* [DIRECTIONS]: Look through the data below. Show each line where the string "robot" occurs.

[Items from a dataset]
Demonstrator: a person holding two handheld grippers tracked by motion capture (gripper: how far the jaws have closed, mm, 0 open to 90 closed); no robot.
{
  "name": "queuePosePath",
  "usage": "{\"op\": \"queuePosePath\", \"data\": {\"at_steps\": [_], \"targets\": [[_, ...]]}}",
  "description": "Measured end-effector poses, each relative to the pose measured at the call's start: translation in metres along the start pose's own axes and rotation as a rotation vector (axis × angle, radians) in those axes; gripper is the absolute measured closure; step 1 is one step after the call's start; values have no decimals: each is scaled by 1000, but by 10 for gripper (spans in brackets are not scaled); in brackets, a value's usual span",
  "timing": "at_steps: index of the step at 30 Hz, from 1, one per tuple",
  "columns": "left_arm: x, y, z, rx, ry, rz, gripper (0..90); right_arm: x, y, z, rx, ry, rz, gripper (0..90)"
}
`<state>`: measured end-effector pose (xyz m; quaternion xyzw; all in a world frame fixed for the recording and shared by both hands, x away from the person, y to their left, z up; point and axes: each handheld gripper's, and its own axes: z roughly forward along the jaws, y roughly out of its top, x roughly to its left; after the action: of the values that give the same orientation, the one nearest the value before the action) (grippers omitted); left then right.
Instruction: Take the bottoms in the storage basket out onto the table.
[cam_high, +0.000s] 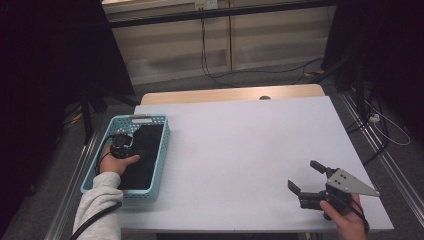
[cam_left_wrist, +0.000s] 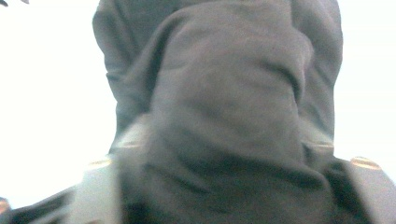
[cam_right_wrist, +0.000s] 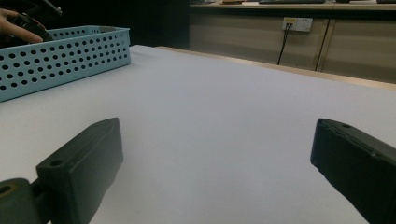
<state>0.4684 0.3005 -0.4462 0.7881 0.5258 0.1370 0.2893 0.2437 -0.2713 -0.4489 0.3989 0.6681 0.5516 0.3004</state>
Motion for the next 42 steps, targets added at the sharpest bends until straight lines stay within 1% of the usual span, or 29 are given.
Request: {"op": "queuePosePath", "data": {"at_steps": [1,2,4,5,7,9,10,12,13,14,15,16,17,18,19,20,21,23,24,25,26,28,29,32,35,36,39,40,42], "targets": [[-2,0,0,1,6,8,434,0,0,0,0,0,-4,16],[-4,1,0,4,4,7,496,0,0,0,2,0,-5,16],[-5,2,0,10,2,5,535,0,0,0,1,1,-5,16],[-6,2,0,9,1,-7,535,0,0,0,1,1,-5,16],[-7,3,0,15,8,-43,586,0,0,-1,0,3,-9,16],[-7,3,0,11,11,-47,610,0,0,-1,0,2,-13,16],[-7,4,0,18,6,-50,610,1,0,-1,1,3,-13,16],[-8,4,-1,16,3,-76,642,0,0,0,0,4,-12,16],[-8,4,-1,16,3,-76,647,0,0,0,0,4,-12,16],[-7,4,-2,17,-3,-99,654,0,0,0,3,6,-12,16],[-7,4,-2,17,-3,-99,661,0,0,0,3,6,-12,16],[-7,4,-2,16,-3,-115,661,0,-1,0,5,7,-12,16],[-7,4,-2,17,1,-121,668,0,-1,1,4,7,-10,16],[-7,5,-3,32,-6,-121,671,-1,0,1,4,6,-12,15],[-7,5,-3,32,-6,-121,676,-1,0,1,4,6,-12,15],[-8,6,-3,28,-2,-133,676,-1,0,0,1,8,-12,15],[-10,7,-3,38,-1,-146,681,0,0,1,3,8,-11,15],[-10,8,-3,42,-7,-149,683,0,0,1,6,6,-14,15],[-9,9,-4,54,-4,-145,689,0,-1,2,9,10,-17,15],[-9,9,-4,54,-4,-145,692,0,-1,2,9,10,-17,15],[-9,9,-4,55,-6,-150,692,1,-1,2,10,8,-20,15],[-9,10,-5,53,-10,-172,696,1,0,0,6,8,-23,15],[-9,12,-6,64,-16,-175,699,1,0,0,3,8,-23,15],[-8,17,-11,83,-14,-161,706,0,0,-1,0,5,-18,15],[-8,21,-17,67,-20,-188,709,-1,-1,0,6,6,-13,15],[-7,25,-22,70,-35,-201,712,0,0,-1,2,7,-21,15],[-8,29,-26,64,-29,-205,715,-1,1,-2,-1,1,-18,15],[-8,33,-31,58,-33,-212,716,-1,1,-2,0,-1,-17,15],[-9,35,-34,53,-38,-217,716,-1,0,-2,1,-3,-16,15]]}}
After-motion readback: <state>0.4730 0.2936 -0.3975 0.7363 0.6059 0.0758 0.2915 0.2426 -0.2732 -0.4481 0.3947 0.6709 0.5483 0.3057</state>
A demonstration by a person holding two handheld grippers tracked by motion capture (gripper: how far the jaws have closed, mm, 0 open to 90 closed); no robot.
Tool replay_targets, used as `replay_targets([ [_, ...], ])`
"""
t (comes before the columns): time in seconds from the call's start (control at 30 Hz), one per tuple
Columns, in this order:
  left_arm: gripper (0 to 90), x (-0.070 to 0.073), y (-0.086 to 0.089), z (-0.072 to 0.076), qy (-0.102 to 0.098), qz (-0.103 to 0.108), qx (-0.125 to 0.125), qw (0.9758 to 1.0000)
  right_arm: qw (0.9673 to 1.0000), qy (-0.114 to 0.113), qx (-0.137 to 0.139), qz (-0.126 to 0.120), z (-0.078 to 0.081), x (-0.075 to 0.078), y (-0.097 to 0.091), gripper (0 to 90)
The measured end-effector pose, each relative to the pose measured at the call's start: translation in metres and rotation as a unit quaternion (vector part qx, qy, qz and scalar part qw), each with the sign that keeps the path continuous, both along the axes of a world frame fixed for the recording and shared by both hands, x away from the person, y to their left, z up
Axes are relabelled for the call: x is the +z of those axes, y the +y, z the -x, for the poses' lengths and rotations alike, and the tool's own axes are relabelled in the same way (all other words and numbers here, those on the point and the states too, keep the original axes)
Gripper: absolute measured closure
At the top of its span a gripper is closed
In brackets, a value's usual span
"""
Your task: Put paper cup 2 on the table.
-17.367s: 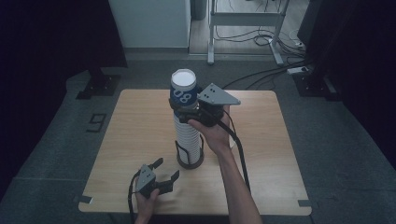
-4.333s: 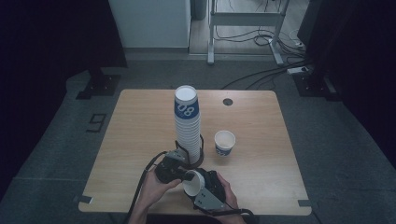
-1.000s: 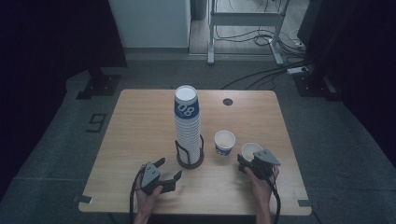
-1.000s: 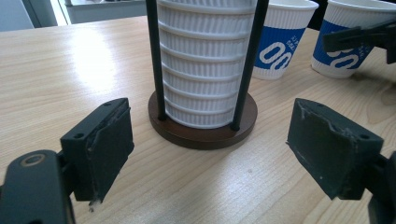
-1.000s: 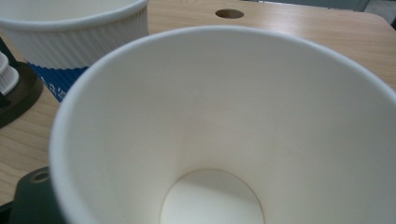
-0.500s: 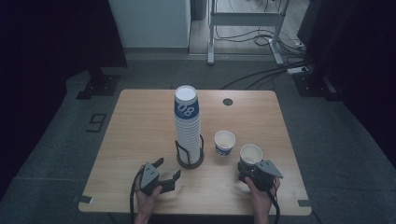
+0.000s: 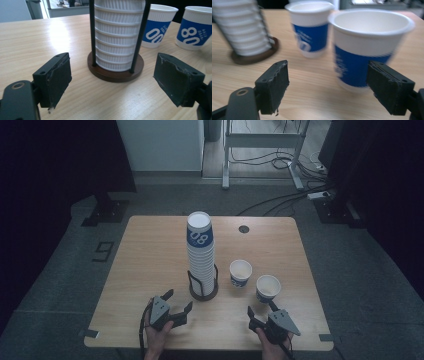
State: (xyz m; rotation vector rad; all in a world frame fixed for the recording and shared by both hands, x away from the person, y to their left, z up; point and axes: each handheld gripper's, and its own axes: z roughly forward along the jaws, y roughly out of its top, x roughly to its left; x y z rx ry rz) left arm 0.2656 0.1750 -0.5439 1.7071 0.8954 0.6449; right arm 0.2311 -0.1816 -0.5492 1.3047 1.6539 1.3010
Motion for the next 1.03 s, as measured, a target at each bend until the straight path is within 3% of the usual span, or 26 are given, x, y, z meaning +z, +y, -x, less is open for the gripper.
replay_targets([
  [0.23, 14.3, 0.000, 0.001, 0.000, 0.004, 0.004, 0.006, 1.0000, 0.9978, -0.037, 0.053, 0.014, -0.005, 0.006, 0.030, 17.4],
  [0.47, 14.2, 0.000, 0.000, 0.003, -0.009, 0.005, 0.015, 0.9998, 0.9932, -0.068, 0.094, 0.009, -0.014, 0.012, 0.057, 14.1],
  [0.63, 14.2, -0.001, 0.001, 0.005, -0.014, 0.006, 0.021, 0.9997, 0.9902, -0.066, 0.123, -0.004, -0.024, 0.011, 0.073, 14.5],
  [0.7, 14.2, -0.001, 0.002, 0.006, -0.016, 0.011, 0.022, 0.9996, 0.9902, -0.062, 0.125, -0.006, -0.025, 0.010, 0.075, 14.1],
  [0.77, 14.2, -0.001, 0.002, 0.007, -0.017, 0.015, 0.027, 0.9994, 0.9908, -0.069, 0.116, 0.012, -0.027, 0.006, 0.081, 13.5],
  [1.03, 14.2, -0.001, 0.004, 0.007, -0.019, 0.023, 0.026, 0.9992, 0.9914, -0.061, 0.116, 0.001, -0.031, -0.001, 0.082, 13.3],
])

* [RESULT OF THE TASK]:
Demonstrator: a person holding two handheld grippers tracked by motion capture (gripper: how far the jaws have closed, mm, 0 open to 90 closed); no robot.
A demonstration by a person holding two handheld grippers tracked by motion capture (gripper: how far the jaws have closed, mm, 0 open to 90 closed); no robot.

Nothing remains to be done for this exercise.